The gut microbiota (GM), comprising trillions of microorganisms in the gastrointestinal tract, is a key player in the development of obesity and related metabolic disorders, such as type 2 diabetes (T2D), metabolic syndrome (MS), and cardiovascular diseases. This mini-review delves into the intricate roles and mechanisms of the GM in these conditions, offering insights into potential therapeutic strategies targeting the microbiota. The review elucidates the diversity and development of the human GM, highlighting its pivotal functions in host physiology, including nutrient absorption, immune regulation, and energy metabolism. Studies show that GM dysbiosis is linked to increased energy extraction, altered metabolic pathways, and inflammation, contributing to obesity, MS, and T2D. The interplay between dietary habits and GM composition is explored, underscoring the influence of diet on microbial diversity and metabolic functions. Additionally, the review addresses the impact of common medications and therapeutic interventions like fecal microbiota transplantation on GM composition. The evidence so far advocates for further research to delineate the therapeutic potential of GM modulation in mitigating obesity and metabolic diseases, emphasizing the necessity of clinical trials to establish effective and sustainable treatment protocols.
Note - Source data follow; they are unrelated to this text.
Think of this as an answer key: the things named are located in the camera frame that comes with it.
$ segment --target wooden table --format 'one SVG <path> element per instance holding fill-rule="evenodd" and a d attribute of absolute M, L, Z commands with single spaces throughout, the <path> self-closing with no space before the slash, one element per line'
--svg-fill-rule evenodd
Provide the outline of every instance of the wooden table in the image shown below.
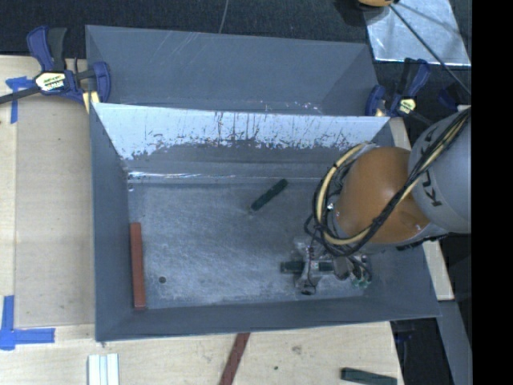
<path fill-rule="evenodd" d="M 0 56 L 0 94 L 7 78 L 38 71 L 31 57 Z M 391 123 L 396 144 L 408 148 L 402 120 Z M 117 353 L 123 385 L 218 383 L 234 334 L 94 340 L 87 124 L 82 106 L 60 98 L 21 100 L 17 124 L 10 104 L 0 106 L 0 296 L 15 294 L 16 327 L 56 326 L 55 343 L 0 351 L 0 382 L 85 384 L 88 355 Z M 439 245 L 425 251 L 438 299 L 453 299 Z M 339 384 L 343 367 L 402 384 L 390 324 L 252 334 L 235 383 Z"/>

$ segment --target blue tape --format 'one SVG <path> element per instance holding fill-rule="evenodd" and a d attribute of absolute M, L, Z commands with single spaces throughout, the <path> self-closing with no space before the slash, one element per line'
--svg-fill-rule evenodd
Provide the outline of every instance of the blue tape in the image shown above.
<path fill-rule="evenodd" d="M 6 84 L 13 92 L 18 91 L 20 88 L 35 86 L 34 80 L 28 79 L 26 76 L 7 79 Z M 16 121 L 18 121 L 18 101 L 14 100 L 10 106 L 10 123 L 14 124 Z"/>
<path fill-rule="evenodd" d="M 12 351 L 16 345 L 55 342 L 55 328 L 14 329 L 14 295 L 4 297 L 0 350 Z"/>

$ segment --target black floor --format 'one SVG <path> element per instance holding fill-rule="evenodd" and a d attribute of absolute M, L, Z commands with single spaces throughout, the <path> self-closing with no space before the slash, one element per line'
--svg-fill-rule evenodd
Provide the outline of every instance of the black floor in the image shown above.
<path fill-rule="evenodd" d="M 66 57 L 85 58 L 84 25 L 133 26 L 218 32 L 226 0 L 0 0 L 0 54 L 28 55 L 26 34 L 42 24 L 69 29 Z M 450 0 L 467 53 L 472 58 L 472 0 Z M 352 0 L 229 0 L 223 26 L 226 34 L 249 34 L 288 39 L 367 43 L 363 14 Z M 375 63 L 379 83 L 390 87 L 402 66 Z M 454 72 L 471 87 L 469 69 Z M 436 99 L 453 80 L 441 67 L 432 67 L 428 84 L 418 95 L 418 112 L 433 121 L 448 116 Z M 406 120 L 412 143 L 424 126 Z M 471 340 L 471 237 L 442 241 L 451 280 Z M 452 383 L 435 320 L 398 322 L 399 352 L 406 344 L 404 376 L 407 385 Z"/>

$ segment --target yellow cable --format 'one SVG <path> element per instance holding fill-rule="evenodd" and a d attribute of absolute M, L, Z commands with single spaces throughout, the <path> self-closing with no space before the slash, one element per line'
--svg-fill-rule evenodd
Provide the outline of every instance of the yellow cable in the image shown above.
<path fill-rule="evenodd" d="M 422 167 L 419 169 L 419 171 L 422 171 L 430 166 L 430 164 L 442 154 L 442 151 L 446 148 L 447 142 L 450 142 L 455 138 L 455 136 L 459 133 L 459 130 L 461 127 L 466 123 L 468 120 L 468 117 L 461 120 L 458 124 L 456 124 L 442 139 L 442 142 L 439 146 L 429 155 L 427 160 L 424 162 Z M 335 172 L 341 167 L 341 165 L 346 162 L 352 155 L 354 155 L 356 152 L 359 152 L 366 144 L 359 144 L 353 148 L 351 148 L 346 154 L 344 154 L 335 164 L 334 166 L 328 171 L 328 173 L 325 176 L 325 179 L 322 182 L 321 189 L 319 190 L 319 194 L 317 195 L 317 201 L 316 201 L 316 217 L 317 221 L 321 223 L 322 220 L 322 211 L 323 211 L 323 205 L 324 205 L 324 198 L 326 191 L 329 187 L 329 183 L 331 182 L 331 179 L 333 178 L 333 175 Z M 411 190 L 417 185 L 419 182 L 421 176 L 419 176 L 416 180 L 412 182 L 408 186 L 408 188 L 405 190 L 405 192 L 402 194 L 401 199 L 398 201 L 398 204 L 403 201 L 411 192 Z M 353 242 L 360 241 L 370 230 L 371 225 L 368 225 L 365 227 L 362 231 L 360 231 L 358 234 L 353 235 L 352 237 L 348 238 L 335 238 L 331 237 L 326 231 L 323 232 L 324 239 L 333 245 L 347 245 L 352 244 Z"/>

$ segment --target white cable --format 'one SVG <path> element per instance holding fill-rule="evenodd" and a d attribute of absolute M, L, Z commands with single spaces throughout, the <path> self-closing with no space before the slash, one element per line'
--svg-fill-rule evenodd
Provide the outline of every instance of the white cable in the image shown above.
<path fill-rule="evenodd" d="M 228 13 L 228 4 L 229 4 L 229 2 L 230 2 L 230 0 L 226 0 L 226 2 L 224 3 L 223 19 L 221 20 L 221 24 L 219 26 L 218 34 L 221 34 L 221 31 L 223 31 L 224 20 L 226 20 L 226 13 Z"/>

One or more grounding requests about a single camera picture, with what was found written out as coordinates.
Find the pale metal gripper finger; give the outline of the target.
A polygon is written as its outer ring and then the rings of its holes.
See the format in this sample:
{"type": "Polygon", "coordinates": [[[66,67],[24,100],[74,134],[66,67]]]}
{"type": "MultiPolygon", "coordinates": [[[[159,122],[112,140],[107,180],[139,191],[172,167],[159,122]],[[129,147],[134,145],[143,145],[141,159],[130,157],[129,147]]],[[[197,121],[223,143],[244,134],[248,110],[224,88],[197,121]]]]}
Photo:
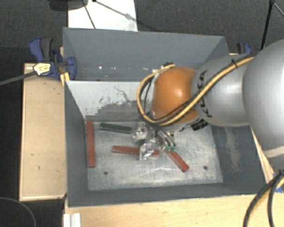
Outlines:
{"type": "Polygon", "coordinates": [[[134,132],[133,132],[133,141],[138,142],[140,140],[145,140],[148,135],[148,130],[145,122],[138,122],[134,132]]]}
{"type": "Polygon", "coordinates": [[[158,157],[160,151],[154,143],[145,142],[139,147],[139,160],[146,160],[150,157],[158,157]]]}

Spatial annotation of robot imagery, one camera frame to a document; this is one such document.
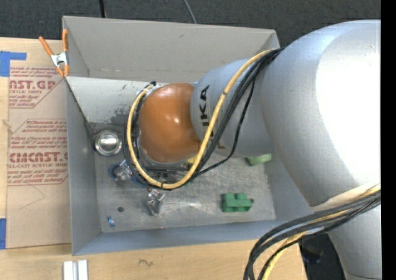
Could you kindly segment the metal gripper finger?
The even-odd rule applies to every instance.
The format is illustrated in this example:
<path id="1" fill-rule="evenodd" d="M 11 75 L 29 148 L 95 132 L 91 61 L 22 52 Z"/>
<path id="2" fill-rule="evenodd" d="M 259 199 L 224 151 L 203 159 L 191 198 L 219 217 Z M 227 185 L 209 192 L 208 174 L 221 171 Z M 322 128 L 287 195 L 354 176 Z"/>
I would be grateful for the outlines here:
<path id="1" fill-rule="evenodd" d="M 160 213 L 160 206 L 165 194 L 161 190 L 154 188 L 148 188 L 147 191 L 147 208 L 152 216 L 156 216 Z"/>
<path id="2" fill-rule="evenodd" d="M 122 182 L 131 181 L 133 175 L 134 174 L 126 160 L 121 161 L 114 168 L 114 178 L 116 181 L 122 181 Z"/>

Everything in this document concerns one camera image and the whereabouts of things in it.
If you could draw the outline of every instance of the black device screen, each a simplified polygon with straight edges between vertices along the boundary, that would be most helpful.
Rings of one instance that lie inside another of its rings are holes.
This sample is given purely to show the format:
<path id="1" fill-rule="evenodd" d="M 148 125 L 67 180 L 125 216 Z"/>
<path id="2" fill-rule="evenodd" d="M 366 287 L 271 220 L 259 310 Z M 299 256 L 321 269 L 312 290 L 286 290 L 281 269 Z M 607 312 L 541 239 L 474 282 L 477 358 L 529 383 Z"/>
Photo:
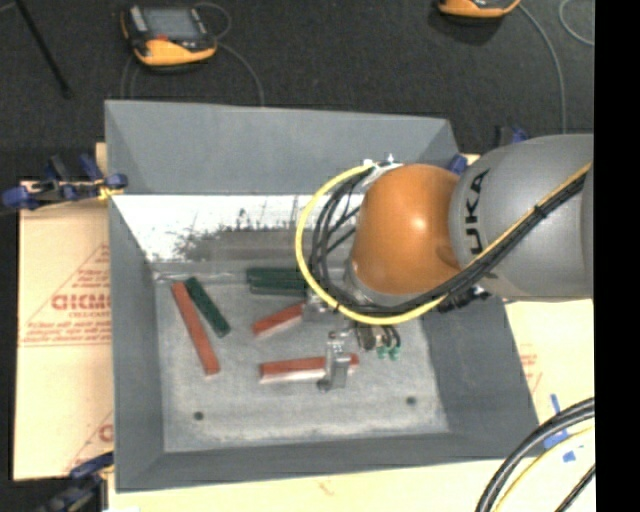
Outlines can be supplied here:
<path id="1" fill-rule="evenodd" d="M 198 39 L 201 34 L 188 9 L 144 9 L 144 20 L 153 34 L 170 39 Z"/>

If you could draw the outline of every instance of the gray bin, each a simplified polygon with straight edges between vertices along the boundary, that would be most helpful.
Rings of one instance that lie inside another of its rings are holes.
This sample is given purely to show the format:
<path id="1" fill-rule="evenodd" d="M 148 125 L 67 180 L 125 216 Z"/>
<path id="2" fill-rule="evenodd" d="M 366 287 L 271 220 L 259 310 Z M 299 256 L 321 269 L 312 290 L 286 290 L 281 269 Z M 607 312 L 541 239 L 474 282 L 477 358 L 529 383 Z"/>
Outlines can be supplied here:
<path id="1" fill-rule="evenodd" d="M 535 428 L 504 307 L 493 298 L 402 324 L 401 359 L 359 354 L 345 389 L 258 383 L 260 362 L 323 355 L 332 327 L 251 336 L 251 322 L 295 302 L 252 296 L 244 283 L 248 266 L 294 264 L 294 222 L 278 217 L 282 205 L 389 152 L 446 166 L 457 153 L 447 121 L 108 101 L 106 122 L 110 172 L 130 180 L 110 205 L 120 491 L 504 457 Z M 262 201 L 280 208 L 268 226 L 224 220 Z M 338 251 L 332 268 L 346 254 Z M 190 275 L 232 327 L 222 339 L 209 331 L 222 366 L 212 377 L 169 291 L 172 279 Z"/>

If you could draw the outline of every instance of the yellow cable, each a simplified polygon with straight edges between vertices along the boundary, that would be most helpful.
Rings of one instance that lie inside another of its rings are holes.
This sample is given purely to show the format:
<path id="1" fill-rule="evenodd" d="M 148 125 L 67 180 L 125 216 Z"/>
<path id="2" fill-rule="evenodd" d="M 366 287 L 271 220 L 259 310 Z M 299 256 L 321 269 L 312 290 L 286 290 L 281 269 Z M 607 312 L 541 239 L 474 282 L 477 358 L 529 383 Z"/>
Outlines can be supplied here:
<path id="1" fill-rule="evenodd" d="M 502 240 L 508 237 L 533 213 L 536 207 L 544 204 L 544 202 L 546 202 L 549 198 L 551 198 L 560 190 L 565 188 L 569 183 L 580 178 L 583 174 L 586 174 L 590 167 L 591 167 L 591 162 L 589 162 L 587 165 L 585 165 L 580 170 L 572 174 L 569 178 L 567 178 L 567 180 L 564 183 L 562 183 L 560 186 L 554 189 L 551 193 L 545 196 L 540 202 L 536 204 L 535 207 L 531 208 L 526 214 L 524 214 L 520 218 L 520 220 L 518 220 L 513 226 L 507 229 L 507 231 L 505 231 L 500 237 L 494 240 L 491 244 L 489 244 L 489 246 L 482 253 L 480 253 L 478 256 L 476 256 L 472 261 L 470 261 L 467 264 L 467 267 L 473 265 L 477 260 L 485 256 Z M 322 187 L 320 187 L 318 191 L 311 197 L 311 200 L 307 203 L 307 205 L 303 208 L 302 212 L 300 213 L 300 218 L 298 219 L 298 225 L 296 226 L 296 236 L 295 236 L 295 246 L 294 246 L 296 261 L 298 263 L 300 272 L 304 277 L 305 281 L 307 282 L 307 284 L 309 285 L 309 287 L 318 295 L 318 297 L 320 297 L 323 301 L 325 301 L 331 308 L 339 311 L 346 317 L 351 318 L 356 322 L 370 324 L 370 325 L 391 325 L 391 324 L 408 322 L 409 320 L 413 320 L 414 318 L 417 318 L 425 314 L 426 312 L 432 310 L 433 308 L 435 308 L 438 304 L 440 304 L 444 299 L 447 298 L 448 294 L 444 294 L 438 297 L 437 299 L 432 300 L 431 302 L 426 302 L 425 304 L 422 304 L 416 307 L 415 309 L 408 311 L 407 313 L 402 313 L 395 316 L 376 317 L 376 316 L 363 315 L 361 313 L 352 311 L 351 309 L 346 307 L 344 304 L 340 304 L 335 298 L 329 295 L 318 284 L 318 282 L 311 275 L 311 271 L 307 266 L 307 263 L 305 261 L 304 254 L 302 251 L 302 248 L 303 248 L 302 237 L 304 234 L 304 227 L 307 223 L 307 219 L 309 218 L 309 215 L 311 214 L 311 211 L 316 206 L 320 198 L 324 196 L 327 192 L 329 192 L 329 190 L 331 190 L 333 187 L 338 185 L 339 183 L 342 183 L 343 181 L 346 181 L 349 178 L 352 178 L 359 174 L 363 174 L 369 169 L 371 169 L 371 165 L 367 164 L 367 165 L 360 165 L 358 167 L 354 167 L 352 169 L 344 171 L 343 173 L 335 176 L 334 178 L 326 182 L 324 185 L 322 185 Z"/>
<path id="2" fill-rule="evenodd" d="M 558 453 L 562 451 L 566 452 L 566 451 L 574 450 L 575 448 L 580 446 L 580 444 L 582 444 L 583 439 L 587 437 L 589 434 L 591 434 L 594 430 L 595 430 L 595 426 L 590 426 L 583 430 L 580 430 L 579 432 L 576 432 L 575 434 L 571 434 L 569 437 L 567 437 L 566 439 L 563 439 L 561 442 L 554 445 L 549 450 L 547 450 L 542 455 L 540 455 L 538 458 L 536 458 L 522 473 L 518 475 L 518 478 L 516 478 L 513 481 L 513 483 L 509 487 L 507 487 L 502 497 L 496 502 L 496 505 L 493 508 L 493 512 L 500 511 L 500 509 L 504 506 L 504 504 L 506 503 L 511 493 L 515 489 L 517 489 L 522 484 L 522 481 L 527 477 L 527 475 L 530 475 L 531 472 L 535 468 L 539 467 L 543 461 L 551 459 L 553 456 L 558 455 Z"/>

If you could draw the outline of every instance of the orange device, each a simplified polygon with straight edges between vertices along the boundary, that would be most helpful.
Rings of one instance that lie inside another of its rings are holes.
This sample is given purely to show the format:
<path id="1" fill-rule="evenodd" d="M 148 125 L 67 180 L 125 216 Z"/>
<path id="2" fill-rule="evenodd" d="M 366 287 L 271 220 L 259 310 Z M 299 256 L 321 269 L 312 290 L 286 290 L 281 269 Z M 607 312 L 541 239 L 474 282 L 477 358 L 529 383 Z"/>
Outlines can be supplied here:
<path id="1" fill-rule="evenodd" d="M 519 3 L 520 0 L 438 0 L 438 9 L 449 16 L 482 21 L 502 18 Z"/>
<path id="2" fill-rule="evenodd" d="M 190 7 L 139 7 L 120 13 L 120 27 L 136 58 L 157 71 L 202 64 L 217 49 L 216 38 Z"/>
<path id="3" fill-rule="evenodd" d="M 447 168 L 365 160 L 325 183 L 302 210 L 294 245 L 300 273 L 328 309 L 375 326 L 488 294 L 593 296 L 592 159 L 593 136 L 585 134 L 496 148 L 461 173 L 456 159 Z M 331 190 L 306 258 L 307 220 Z M 344 254 L 330 260 L 351 236 L 346 261 Z M 344 265 L 341 283 L 336 265 Z"/>

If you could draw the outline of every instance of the green wooden block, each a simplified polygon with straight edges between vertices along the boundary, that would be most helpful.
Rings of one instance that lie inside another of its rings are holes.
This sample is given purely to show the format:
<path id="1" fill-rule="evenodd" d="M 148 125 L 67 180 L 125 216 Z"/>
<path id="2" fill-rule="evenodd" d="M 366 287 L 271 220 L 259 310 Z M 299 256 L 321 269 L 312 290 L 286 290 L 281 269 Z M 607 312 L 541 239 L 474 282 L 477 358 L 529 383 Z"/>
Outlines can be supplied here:
<path id="1" fill-rule="evenodd" d="M 200 282 L 195 277 L 190 277 L 184 282 L 184 285 L 187 288 L 187 292 L 189 292 L 191 300 L 206 318 L 218 337 L 222 338 L 229 334 L 229 332 L 231 332 L 229 323 L 222 316 L 222 313 L 220 313 L 220 310 L 211 300 L 211 297 L 209 297 L 209 294 Z"/>
<path id="2" fill-rule="evenodd" d="M 249 284 L 254 295 L 280 295 L 284 297 L 305 297 L 307 286 L 301 281 L 272 281 L 256 279 Z"/>
<path id="3" fill-rule="evenodd" d="M 253 281 L 302 281 L 304 278 L 297 268 L 251 267 L 247 269 L 247 282 Z"/>
Keywords: gut microbiome; gut microbiota; metabolic syndrome; obesity; type 2 diabetes.

Figure 1.

Gut microbiota and host metabolism: the gut microbiome plays a crucial role in the metabolism of dietary components. Undigested carbohydrates, proteins, and fats from the diet reach the colon and serve as substrates for bacterial fermentation. Gut bacteria possess a diverse array of enzymes that break down complex dietary components into metabolites like SCF, gases, and other bioactive compounds. These microbial metabolites can influence host energy balance, appetite regulation, and metabolic processes. For instance, SCF produced from fiber fermentation can modulate host energy harvest, satiety hormones, and glucose homeostasis. Additionally, the gut microbiome is involved in the metabolism of polyphenols, bile acids, and vitamins, further impacting host metabolism and health. Abbreviations: GLP-1, glucagon-like peptide 1; GPCR, G protein coupled receptor; PYY, peptide YY; SCF, short-chain fatty acid; TGR-5, Takeda growth factor receptor 5.

Figure 2.

Mechanisms linking GM dysbiosis to obesity and metabolic syndrome: GM dysbiosis contributes to the development and progression of obesity and related metabolic abnormalities by influencing energy extraction from the diet, intestinal permeability, gut inflammation, proinflammatory markers, insulin sensitivity, circadian rhythm, sympathetic nervous system, and immune system. Abbreviations: GM, gut microbiota; LPS, lipopolysaccharide; SCF, short-chain fatty acid; SNS, sympathetic nervous system; TMA, trimethylamine; TMAO, trimethylamine oxide.

Figure 3.

Factors influencing gut microbiota and potential therapeutic targets: this figure depicts the wide range of external and host factors and characteristics intrinsic to microbiota that affect the gut microbiota, as well as the potential areas for therapeutic targeting.